For I wasn't scared anymore.

It was strange as when I saw blurs of colors, I still felt chilled to the bone. Attempting to move, I felt I was restrained in an iron hold of arms and suddenly becoming annoyed to the restriction, I parted my lips groggily as I stirred against the strong hold.

"H-Hey," I spoke up and my lungs punished me with a fresh rush of air and still the taste of iron haunted my tongue and from my movement, my belly felt raw as air touched it and feeling of another close against me only dug deep into the wound and with that I screamed. Instantly, the hold broke and I felt nearly weightless as I fell back onto soft earth and my sight gazed high of bright blue and fluffed white, I wanted to lift my hand and lift my fingertips swim through the color but something distracted me from doing so. A set of emerald jewels blinked to me in fearful bleeding worry and upon them, my expression changed from a blank canvas to a tender smile and I lifted my hand and allowed my fingers to dance upon the pale color. A cold temperature covered my hand and pressed my touch harder to the paleness and at that moment, I knew I was alive again.

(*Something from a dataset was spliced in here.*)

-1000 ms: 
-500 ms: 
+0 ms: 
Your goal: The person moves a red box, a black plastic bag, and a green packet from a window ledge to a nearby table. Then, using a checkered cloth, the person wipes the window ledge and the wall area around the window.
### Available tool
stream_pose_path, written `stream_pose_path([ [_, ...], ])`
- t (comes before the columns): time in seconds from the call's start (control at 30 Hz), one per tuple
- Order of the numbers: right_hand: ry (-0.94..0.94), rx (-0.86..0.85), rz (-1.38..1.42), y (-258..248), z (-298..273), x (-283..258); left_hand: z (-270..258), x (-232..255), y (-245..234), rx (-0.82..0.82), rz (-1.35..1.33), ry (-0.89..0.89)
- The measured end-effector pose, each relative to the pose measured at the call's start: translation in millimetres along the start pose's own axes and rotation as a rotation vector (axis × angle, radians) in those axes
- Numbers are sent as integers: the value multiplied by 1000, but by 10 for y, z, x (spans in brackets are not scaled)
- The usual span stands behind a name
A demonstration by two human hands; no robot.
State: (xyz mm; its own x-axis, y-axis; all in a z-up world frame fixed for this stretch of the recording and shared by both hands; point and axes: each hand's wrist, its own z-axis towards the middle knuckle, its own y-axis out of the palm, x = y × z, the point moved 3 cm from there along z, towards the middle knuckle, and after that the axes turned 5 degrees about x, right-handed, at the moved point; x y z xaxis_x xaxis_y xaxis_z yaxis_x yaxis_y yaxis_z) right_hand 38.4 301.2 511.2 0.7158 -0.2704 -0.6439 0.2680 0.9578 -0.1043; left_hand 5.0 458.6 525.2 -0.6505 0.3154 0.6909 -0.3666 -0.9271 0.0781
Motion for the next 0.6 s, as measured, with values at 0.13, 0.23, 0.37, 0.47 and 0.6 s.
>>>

"I love you." Was spoken softly and my heart nearly fluttered out of my heart by those words. "Just know that, please."

"I love you too." I whispered back and just the satisfaction of my words made the redheaded teen above me gave a pained smile.

I winced as pain struck my abdomen once more, feeling the slightest prick of gentle fingertips touch over a wound that for some reason I held no memory of. I could only assume it was best to not have a memory of something that felt so painful as it hurt like hell already. My hand curled slightly against Gaara's pale cheek and he must have seen the expression on my face as he withdrew his hand immediately from the wound, his pale fingertips coated with my blood as if it was finger paint. "I'm not going to die." I said bravely as Gaara's eyes looked down to my belly and as my soft words released, he flickered his fearful emerald eyes back to my weak gaze. My heart felt tense from his pained expression and I just knew I had to do something. My elbows dug into the grassy ground as I pushed my body upwards, gritting my teeth as the action nearly pulled everything out of me, I found myself face to face with Gaara and at that moment, I was already in tears.

"You shouldn't use your strength," He muttered and quickly snacked his arms around my waist to hold some support. "Just because you're stubborn doesn't mean you can-"

"You're worth all of me." I told him, cutting him off as my pale arms moved to touch my hands at both of his cheeks, feeling the moist skin that held what seemed to be drying tears.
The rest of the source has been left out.